En las dictaduras la gente son los súbditos, aquellos que obedecen lo que dictan unos cuantos de una manera pasiva. En una democracia sin embargo, la gente se identifica con la ciudadanía, es decir el súbdito pero con nombre y apellidos. La diferencia entre súbdito y ciudadano se sitúa en la parcela de lo público; el ciudadano es el súbdito que adquiere la mayoría de edad para participar en las decisiones político sociales. De ahí que todo el colectivo que compone una determinada sociedad democrática es gente. Nadie escapa a tal concepto y realidad. Y por ende, la conforman todos los votantes pues sus papeletas tienen idéntico tamaño, peso y valor democrático.

Pero ante algo tan palmario, resulta que hace unos años aparecieron en el panorama político europeo unos grupos incorporando en sus discursos y peroratas dialécticas de manera recurrente la palabra gente, llenándoseles la boca y acuñando como propiedad política este concepto. La gente, colectivo anónimo, sin identificación individual, como grupo indeterminado de personas a las que parecen representar en exclusiva. De manera que para los populistas quienes votan a otros partidos no es gente, es casta. Esto determina que “la gente” políticamente hablando nazca con ellos y en consecuencia que hasta ese momento la verdadera democracia no existiera porque esa “gente” no estaba representada en ella.

 Es la falacia en la que se basan los populismos. En la trampa de recortar con tijeras ideológicas a la ciudadanía separando a los suyos, a los demócratas etiqueta negra de aquellos que tienen apariencia pero no lo son del todo.

Los populismos se basan en una premisa errónea: erigirse como los representantes reales y morales de la democracia con la exclusión de todos aquellos que no aceptan su pensamiento único.
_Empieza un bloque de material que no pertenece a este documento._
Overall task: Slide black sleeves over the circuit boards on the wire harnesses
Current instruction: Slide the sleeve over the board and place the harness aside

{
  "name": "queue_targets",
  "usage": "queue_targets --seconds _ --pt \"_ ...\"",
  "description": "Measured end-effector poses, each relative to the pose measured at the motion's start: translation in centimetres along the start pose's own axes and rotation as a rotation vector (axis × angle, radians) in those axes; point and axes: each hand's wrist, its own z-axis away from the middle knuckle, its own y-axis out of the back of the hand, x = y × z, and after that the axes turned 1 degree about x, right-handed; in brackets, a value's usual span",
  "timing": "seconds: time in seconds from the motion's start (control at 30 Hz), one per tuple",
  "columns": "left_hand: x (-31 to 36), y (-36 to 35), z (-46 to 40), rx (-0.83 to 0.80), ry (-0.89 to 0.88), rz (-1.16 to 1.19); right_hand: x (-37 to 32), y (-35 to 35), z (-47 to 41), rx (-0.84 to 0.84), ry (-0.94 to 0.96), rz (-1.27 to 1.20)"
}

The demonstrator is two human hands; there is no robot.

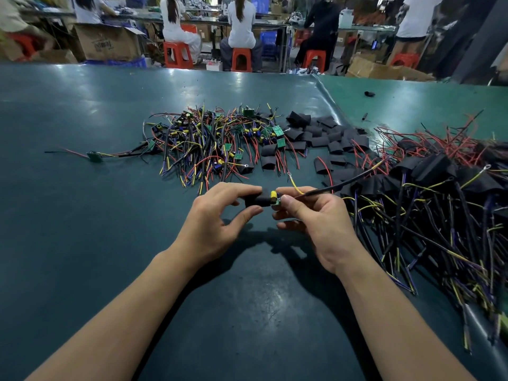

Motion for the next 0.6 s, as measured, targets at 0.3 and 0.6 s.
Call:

Los populismos, versión actual del totalitarismo, se aprovechan de los defectos que presentan las democracias para ante el descontento de los votantes, utilizar el rio revuelto e intentar hacerse con el poder de las  instituciones para darles cerrojazo. Un viejo truco tantas veces utilizado a través de los dos últimos siglos. La prueba de que no suponen un avance social está en que aquellos países más evolucionados y cultos, apenas los contemplan.